I scrubbed a hand over my eyes and rose slowly, padding barefoot down the hall.

As I stepped into the kitchen, my gaze flicked toward the living room beyond.

I caught the barest glimpse of Ramsey reclined on the couch, profile sharp in the blue glow of the television.

Only a flicker of him before I made myself look away.

Blair stood at the counter like some caffeine-fueled avenging angel, her enormous sunglasses still on despite being indoors, one hand on her hip, the other holding out a cup like she was bestowing a blessing.

She eyed me up and down. “I brought a bag of emotionally supportive bullshit you’re absolutely going to let me use on your face.”

Despite myself, a breath of laughter escaped me, a single exhale that felt lighter than anything I’d let out all day. Blair had a gift for cutting through the fog. For showing up at exactly the right moment and being too loud, too much, and somehow exactly what I needed.

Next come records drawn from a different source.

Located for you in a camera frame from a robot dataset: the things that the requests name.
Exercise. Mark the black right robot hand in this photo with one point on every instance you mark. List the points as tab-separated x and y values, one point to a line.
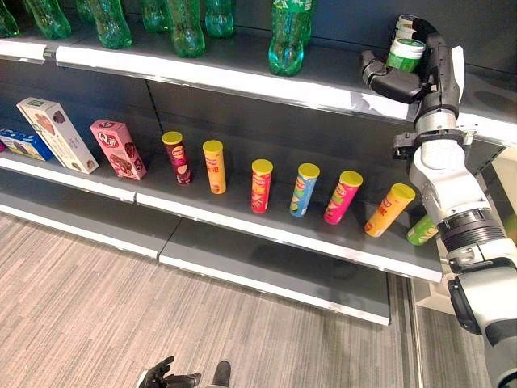
438	72

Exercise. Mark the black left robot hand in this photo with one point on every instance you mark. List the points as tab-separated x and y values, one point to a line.
177	380

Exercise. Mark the green jar with white lid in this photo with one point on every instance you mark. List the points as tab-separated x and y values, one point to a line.
404	56

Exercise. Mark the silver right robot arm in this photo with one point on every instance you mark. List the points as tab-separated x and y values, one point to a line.
444	169

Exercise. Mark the dark robot foot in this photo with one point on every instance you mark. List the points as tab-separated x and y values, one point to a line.
222	374

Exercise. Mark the white lidded jar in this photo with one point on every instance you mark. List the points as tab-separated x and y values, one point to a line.
404	25

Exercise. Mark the grey metal shelf board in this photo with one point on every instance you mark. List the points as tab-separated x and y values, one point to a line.
238	202
242	258
238	56

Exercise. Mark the orange chip can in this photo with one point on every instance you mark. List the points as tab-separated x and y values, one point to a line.
387	212
215	167

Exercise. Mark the green plastic soda bottle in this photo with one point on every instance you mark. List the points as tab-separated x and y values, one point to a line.
155	16
288	44
113	28
220	20
6	20
186	32
50	20

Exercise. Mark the pink chip can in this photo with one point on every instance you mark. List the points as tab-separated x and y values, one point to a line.
341	200

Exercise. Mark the green chip can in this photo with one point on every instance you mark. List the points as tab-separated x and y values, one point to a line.
420	232

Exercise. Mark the blue chip can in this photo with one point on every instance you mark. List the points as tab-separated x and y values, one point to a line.
303	192

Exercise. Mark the red chip can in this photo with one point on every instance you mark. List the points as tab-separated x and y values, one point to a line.
261	188

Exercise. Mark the maroon chip can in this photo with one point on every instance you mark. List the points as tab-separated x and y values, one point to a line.
178	159

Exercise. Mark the pink snack box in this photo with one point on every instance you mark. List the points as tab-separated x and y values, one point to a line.
119	149

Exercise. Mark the cream biscuit box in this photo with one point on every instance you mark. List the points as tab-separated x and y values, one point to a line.
56	133

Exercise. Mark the blue snack box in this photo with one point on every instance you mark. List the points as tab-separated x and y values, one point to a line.
24	143

“I wasn’t expecting company.”

“Clearly.” She pressed the cup into my hands. “And clearly, you needed it.”

She turned back to her canvas tote, pulling out something wrapped in silk and something else that crinkled like a makeup pouch full of secrets. I didn’t ask what any of it was. I simply stood there, holding iced coffee, watching her commandeer my kitchen like she lived here.

And in that moment—with my heart still scraped raw and my mind a mess—I was so overwhelmed with love for her I almost couldn’t speak. She didn’t knock. Didn’t ask. She showed up. Like she’d known I needed her before I did.

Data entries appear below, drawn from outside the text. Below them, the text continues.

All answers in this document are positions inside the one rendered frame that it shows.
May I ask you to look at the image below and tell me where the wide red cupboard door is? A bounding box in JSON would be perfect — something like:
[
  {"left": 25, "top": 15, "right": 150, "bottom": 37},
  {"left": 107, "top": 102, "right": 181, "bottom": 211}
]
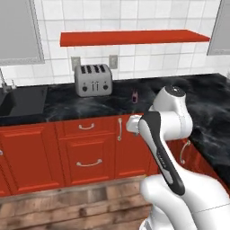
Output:
[{"left": 0, "top": 122, "right": 66, "bottom": 195}]

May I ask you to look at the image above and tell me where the black sink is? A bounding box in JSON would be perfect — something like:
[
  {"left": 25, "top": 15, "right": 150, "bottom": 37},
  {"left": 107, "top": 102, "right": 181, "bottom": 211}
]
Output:
[{"left": 0, "top": 85, "right": 49, "bottom": 119}]

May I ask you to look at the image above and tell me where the deep red drawer front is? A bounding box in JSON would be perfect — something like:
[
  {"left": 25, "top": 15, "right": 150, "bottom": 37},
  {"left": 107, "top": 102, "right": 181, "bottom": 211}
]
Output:
[{"left": 57, "top": 134, "right": 117, "bottom": 187}]

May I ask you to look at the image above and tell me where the red wall shelf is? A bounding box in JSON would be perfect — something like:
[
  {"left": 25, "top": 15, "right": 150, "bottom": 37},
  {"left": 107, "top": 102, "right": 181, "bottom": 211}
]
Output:
[{"left": 59, "top": 29, "right": 212, "bottom": 48}]

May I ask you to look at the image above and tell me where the silver upright door handle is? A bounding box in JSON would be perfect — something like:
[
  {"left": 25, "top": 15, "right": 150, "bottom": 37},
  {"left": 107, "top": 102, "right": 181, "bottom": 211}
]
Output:
[{"left": 117, "top": 117, "right": 123, "bottom": 142}]

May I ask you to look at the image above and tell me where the narrow red cupboard door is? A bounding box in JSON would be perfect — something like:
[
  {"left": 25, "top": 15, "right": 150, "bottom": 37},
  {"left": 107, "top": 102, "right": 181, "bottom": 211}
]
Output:
[{"left": 114, "top": 112, "right": 160, "bottom": 180}]

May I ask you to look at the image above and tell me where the grey wall socket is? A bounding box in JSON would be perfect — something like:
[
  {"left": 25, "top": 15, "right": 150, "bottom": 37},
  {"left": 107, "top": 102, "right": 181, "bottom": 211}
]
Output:
[
  {"left": 109, "top": 54, "right": 119, "bottom": 70},
  {"left": 71, "top": 56, "right": 82, "bottom": 71}
]

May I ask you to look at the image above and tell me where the long silver drawer handle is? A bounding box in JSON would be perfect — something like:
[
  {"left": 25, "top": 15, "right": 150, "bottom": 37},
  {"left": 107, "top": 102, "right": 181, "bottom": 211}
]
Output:
[{"left": 75, "top": 158, "right": 103, "bottom": 168}]

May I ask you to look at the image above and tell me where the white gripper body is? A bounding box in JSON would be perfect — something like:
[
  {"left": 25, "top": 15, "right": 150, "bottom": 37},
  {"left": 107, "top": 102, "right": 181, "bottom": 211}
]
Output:
[{"left": 125, "top": 114, "right": 144, "bottom": 137}]

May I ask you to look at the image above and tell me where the short silver drawer handle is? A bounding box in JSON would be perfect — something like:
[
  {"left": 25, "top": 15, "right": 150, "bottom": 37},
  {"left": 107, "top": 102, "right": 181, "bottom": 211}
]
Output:
[{"left": 78, "top": 122, "right": 95, "bottom": 131}]

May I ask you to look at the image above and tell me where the small dark bottle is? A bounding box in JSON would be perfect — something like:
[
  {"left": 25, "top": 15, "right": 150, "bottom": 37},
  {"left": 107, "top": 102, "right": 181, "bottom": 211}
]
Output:
[{"left": 131, "top": 88, "right": 140, "bottom": 104}]

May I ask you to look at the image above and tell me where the red corner cupboard door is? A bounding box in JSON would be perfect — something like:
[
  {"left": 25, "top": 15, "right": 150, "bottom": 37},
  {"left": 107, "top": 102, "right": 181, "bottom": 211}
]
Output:
[{"left": 166, "top": 137, "right": 230, "bottom": 196}]

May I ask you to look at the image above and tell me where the grey wall cupboard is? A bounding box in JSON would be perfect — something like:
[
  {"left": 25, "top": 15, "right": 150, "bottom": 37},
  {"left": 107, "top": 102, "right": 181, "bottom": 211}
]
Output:
[
  {"left": 0, "top": 0, "right": 46, "bottom": 66},
  {"left": 206, "top": 0, "right": 230, "bottom": 57}
]

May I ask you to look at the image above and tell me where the grey four-slot toaster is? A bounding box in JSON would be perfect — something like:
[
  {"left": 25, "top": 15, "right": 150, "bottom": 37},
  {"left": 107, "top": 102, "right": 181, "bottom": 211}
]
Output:
[{"left": 74, "top": 63, "right": 114, "bottom": 98}]

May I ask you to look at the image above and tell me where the silver curved door handle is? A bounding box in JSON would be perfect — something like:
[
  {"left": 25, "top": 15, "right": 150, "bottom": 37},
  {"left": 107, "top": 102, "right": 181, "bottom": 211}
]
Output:
[{"left": 179, "top": 139, "right": 192, "bottom": 165}]

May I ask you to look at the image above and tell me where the shallow red drawer front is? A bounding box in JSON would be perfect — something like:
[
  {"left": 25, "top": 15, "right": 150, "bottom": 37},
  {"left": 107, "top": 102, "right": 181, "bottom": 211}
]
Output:
[{"left": 55, "top": 117, "right": 117, "bottom": 140}]

“Blair.” My voice was low and wobbly.

She paused, looked up, and for a moment dropped the performance. “I got you. Now, let’s go resurrect your sparkle.”

Blair ushered me down the hall to my room.

Her sunglasses were finally off, shoved into her thick mass of blonde hair.

Her gaze swept the space, taking in the dress still hanging on the closet door and the open velvet box on my desk.

Her eyes landed on the mask. She stepped toward it, reverent, as if she’d found some ancient artifact.

She picked it up, turning it gently in her hands, brushing her thumb over the delicate filigree and plum-feather accents.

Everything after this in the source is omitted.